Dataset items
■ ■ ■
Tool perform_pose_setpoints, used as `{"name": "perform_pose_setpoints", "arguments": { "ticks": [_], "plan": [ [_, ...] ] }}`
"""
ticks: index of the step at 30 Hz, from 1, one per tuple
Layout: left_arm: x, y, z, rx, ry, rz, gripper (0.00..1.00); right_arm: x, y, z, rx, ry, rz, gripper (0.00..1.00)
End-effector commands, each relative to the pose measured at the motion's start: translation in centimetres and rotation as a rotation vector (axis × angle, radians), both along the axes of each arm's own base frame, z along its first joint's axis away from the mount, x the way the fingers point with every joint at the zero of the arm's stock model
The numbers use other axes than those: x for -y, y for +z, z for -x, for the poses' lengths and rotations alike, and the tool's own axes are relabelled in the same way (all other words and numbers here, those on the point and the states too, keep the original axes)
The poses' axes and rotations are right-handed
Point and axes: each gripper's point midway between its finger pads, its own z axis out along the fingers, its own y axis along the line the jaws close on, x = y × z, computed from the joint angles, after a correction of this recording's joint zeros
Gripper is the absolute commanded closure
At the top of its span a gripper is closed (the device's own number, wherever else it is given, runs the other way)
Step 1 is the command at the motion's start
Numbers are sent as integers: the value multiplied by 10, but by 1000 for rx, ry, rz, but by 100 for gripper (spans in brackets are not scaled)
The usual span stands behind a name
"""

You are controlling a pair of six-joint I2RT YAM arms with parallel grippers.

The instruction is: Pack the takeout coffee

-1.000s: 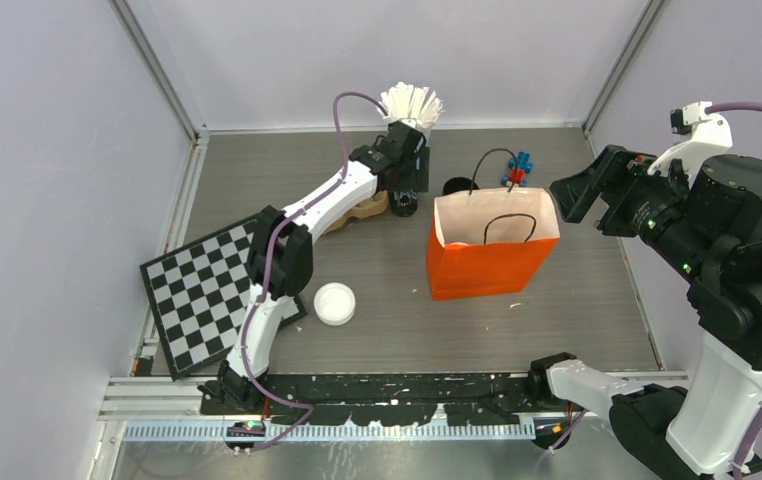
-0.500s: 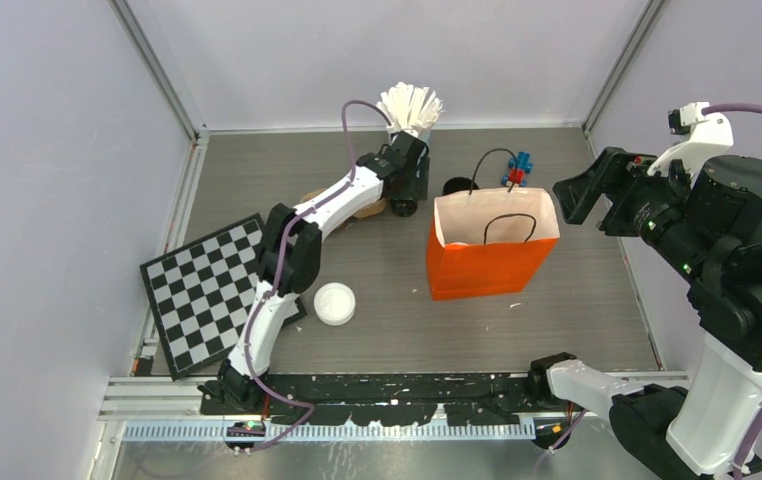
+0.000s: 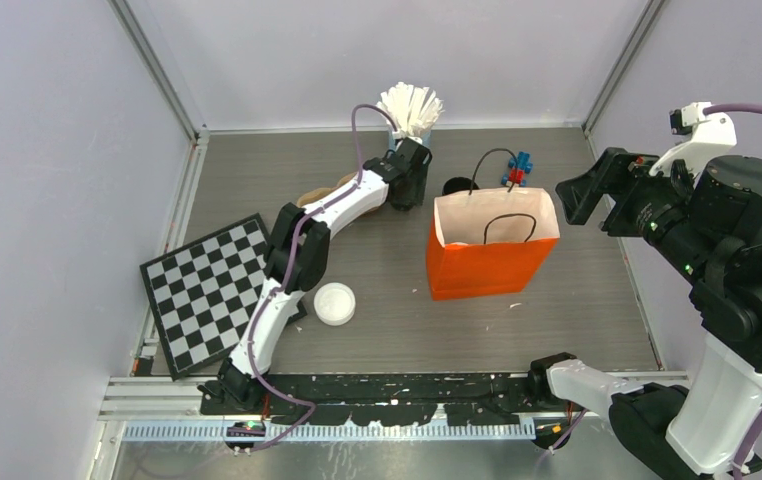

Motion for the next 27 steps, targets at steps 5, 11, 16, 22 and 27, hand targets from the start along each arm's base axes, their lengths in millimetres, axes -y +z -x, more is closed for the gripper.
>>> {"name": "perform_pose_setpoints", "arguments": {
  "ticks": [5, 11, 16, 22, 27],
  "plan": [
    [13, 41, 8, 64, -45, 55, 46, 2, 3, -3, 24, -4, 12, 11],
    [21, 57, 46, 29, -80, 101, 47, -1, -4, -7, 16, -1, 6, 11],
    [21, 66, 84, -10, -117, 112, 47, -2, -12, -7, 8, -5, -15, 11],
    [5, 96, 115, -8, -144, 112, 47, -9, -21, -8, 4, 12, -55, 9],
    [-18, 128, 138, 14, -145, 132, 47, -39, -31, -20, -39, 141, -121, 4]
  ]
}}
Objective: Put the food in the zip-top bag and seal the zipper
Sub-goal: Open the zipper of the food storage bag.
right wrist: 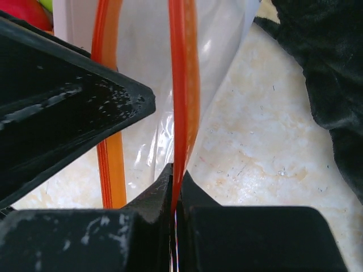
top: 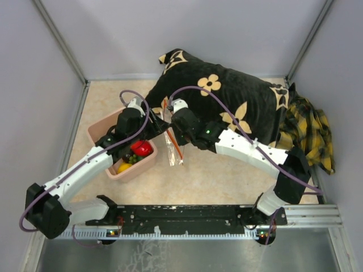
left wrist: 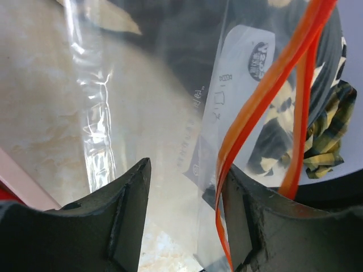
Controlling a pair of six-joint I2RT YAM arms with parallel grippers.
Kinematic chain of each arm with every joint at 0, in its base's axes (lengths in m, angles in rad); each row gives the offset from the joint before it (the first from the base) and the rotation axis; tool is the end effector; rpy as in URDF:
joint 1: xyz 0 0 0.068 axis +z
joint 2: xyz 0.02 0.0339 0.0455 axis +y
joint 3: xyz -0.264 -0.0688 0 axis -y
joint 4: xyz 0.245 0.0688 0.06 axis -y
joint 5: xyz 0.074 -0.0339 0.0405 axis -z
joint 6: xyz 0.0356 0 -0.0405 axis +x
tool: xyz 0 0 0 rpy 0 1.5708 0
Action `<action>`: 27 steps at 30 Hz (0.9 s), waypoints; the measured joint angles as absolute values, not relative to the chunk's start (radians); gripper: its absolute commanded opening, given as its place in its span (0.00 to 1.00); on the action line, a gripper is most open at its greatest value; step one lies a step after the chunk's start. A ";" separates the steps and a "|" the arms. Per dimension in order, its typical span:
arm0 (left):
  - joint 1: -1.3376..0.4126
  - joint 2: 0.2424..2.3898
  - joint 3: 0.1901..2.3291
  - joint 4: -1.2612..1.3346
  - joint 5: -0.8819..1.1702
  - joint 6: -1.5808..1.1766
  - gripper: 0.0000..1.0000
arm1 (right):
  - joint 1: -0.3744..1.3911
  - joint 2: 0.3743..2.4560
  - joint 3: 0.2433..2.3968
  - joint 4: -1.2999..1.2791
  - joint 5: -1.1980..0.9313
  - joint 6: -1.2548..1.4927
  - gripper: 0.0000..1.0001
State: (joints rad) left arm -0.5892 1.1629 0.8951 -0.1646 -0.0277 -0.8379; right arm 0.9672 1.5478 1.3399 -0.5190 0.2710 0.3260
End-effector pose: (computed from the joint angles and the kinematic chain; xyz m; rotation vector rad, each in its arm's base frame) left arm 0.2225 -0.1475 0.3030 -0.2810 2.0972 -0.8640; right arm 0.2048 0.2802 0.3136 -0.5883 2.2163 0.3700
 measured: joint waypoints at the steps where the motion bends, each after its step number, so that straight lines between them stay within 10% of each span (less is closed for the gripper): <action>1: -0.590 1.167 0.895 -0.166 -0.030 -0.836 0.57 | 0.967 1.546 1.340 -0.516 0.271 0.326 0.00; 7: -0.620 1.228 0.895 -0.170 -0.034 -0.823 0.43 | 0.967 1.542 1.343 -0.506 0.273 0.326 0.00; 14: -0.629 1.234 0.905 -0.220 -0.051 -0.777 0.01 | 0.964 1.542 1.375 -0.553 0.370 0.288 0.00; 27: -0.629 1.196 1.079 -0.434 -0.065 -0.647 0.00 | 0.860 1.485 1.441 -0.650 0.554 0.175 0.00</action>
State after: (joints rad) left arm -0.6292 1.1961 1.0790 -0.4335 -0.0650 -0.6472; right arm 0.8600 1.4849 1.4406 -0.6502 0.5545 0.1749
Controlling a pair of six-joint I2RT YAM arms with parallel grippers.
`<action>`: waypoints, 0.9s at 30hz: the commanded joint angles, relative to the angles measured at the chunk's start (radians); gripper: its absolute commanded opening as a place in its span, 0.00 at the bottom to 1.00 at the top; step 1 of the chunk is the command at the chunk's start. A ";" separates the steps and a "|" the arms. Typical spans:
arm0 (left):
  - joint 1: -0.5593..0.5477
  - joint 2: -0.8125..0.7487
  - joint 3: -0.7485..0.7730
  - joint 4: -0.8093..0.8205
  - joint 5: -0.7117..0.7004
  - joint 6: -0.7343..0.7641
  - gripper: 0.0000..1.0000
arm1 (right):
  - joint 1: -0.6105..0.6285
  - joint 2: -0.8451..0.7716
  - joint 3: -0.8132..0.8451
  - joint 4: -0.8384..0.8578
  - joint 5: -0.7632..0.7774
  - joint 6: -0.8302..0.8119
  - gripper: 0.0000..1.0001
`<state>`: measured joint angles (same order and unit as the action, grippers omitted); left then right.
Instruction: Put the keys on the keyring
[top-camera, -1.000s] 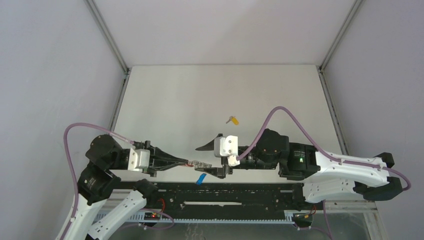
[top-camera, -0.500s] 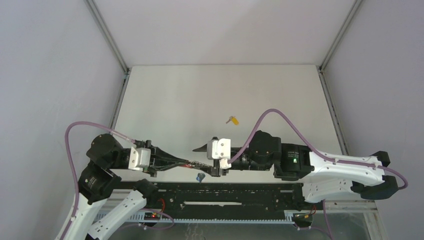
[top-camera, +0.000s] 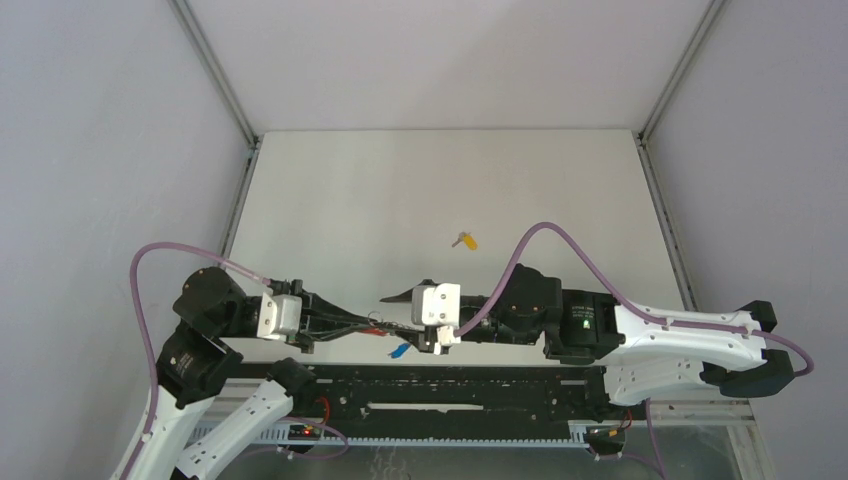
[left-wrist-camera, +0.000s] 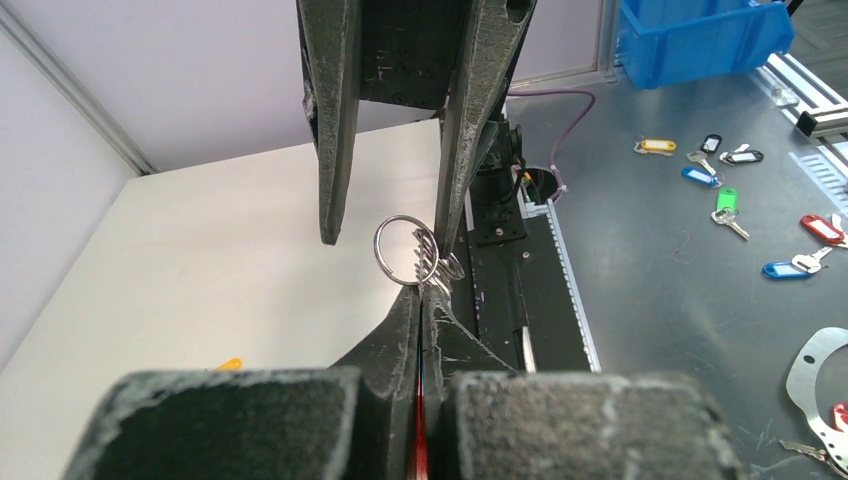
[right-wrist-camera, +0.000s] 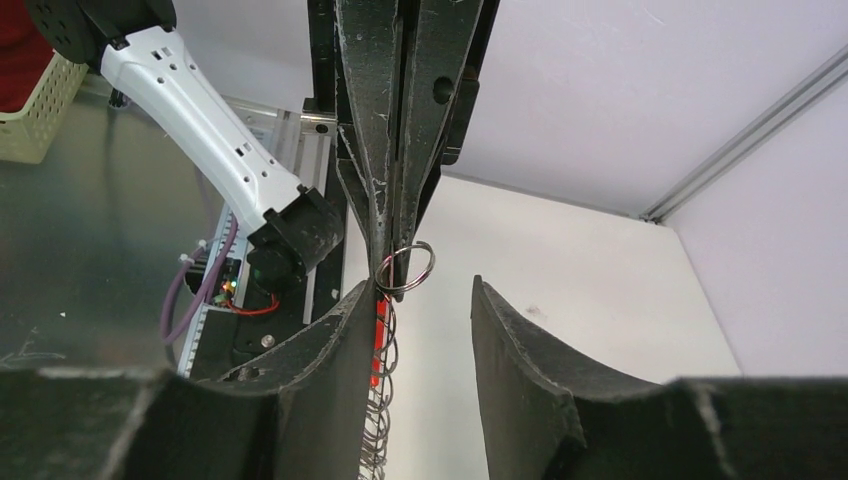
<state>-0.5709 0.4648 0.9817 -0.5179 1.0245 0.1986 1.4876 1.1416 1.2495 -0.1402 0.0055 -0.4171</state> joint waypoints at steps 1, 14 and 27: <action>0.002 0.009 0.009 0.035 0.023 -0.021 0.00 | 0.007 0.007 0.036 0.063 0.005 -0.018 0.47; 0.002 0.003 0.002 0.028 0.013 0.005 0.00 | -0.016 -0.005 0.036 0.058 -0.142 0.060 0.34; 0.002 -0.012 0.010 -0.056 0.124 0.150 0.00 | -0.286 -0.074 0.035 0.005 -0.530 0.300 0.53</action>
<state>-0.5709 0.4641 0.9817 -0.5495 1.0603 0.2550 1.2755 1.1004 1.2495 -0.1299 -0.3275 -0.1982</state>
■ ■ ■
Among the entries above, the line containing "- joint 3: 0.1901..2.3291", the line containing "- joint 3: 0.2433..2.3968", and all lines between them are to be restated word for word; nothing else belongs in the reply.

OUTPUT FOR THIS EXERCISE
  - joint 3: 0.1901..2.3291
  - joint 4: -1.2612..1.3346
  - joint 5: -0.8819..1.1702
  - joint 6: -1.5808..1.1766
  - gripper: 0.0000..1.0000
arm1 (right):
  - joint 1: -0.3744..1.3911
  - joint 2: 0.3743..2.4560
  - joint 3: 0.2433..2.3968

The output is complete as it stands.